WHAT YOU ARE ASKED TO DO>
What is needed is an exact copy of the records below, minus any pictures.

RECORDED INFORMATION below:

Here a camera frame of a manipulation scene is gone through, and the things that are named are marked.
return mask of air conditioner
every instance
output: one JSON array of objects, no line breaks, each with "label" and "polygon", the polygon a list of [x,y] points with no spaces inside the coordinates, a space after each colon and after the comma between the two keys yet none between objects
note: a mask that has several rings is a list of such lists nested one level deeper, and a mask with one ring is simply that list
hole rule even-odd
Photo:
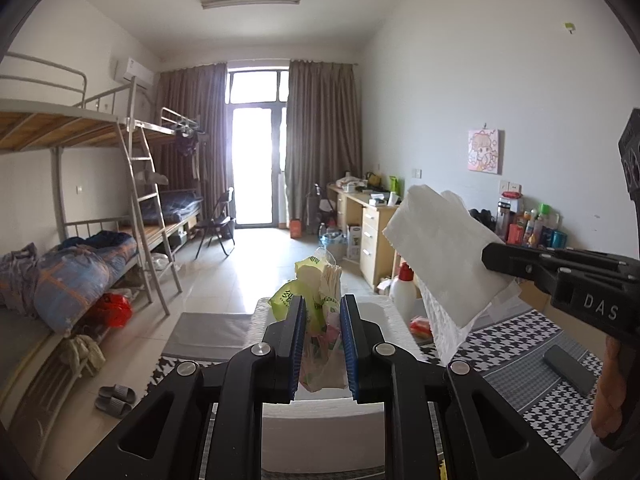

End of RECORDED INFORMATION.

REPLY TO THE EXERCISE>
Here a camera frame of a manipulation scene is gone through, and the things that are named are marked.
return mask of air conditioner
every instance
output: one JSON array of objects, no line breaks, each with "label" and "polygon", the polygon a list of [x,y] points with no spaces inside the coordinates, a space after each colon and after the comma between the two keys yet none between objects
note: a mask that has several rings is a list of such lists nested one level deeper, and a mask with one ring is simply that list
hole rule even-odd
Photo:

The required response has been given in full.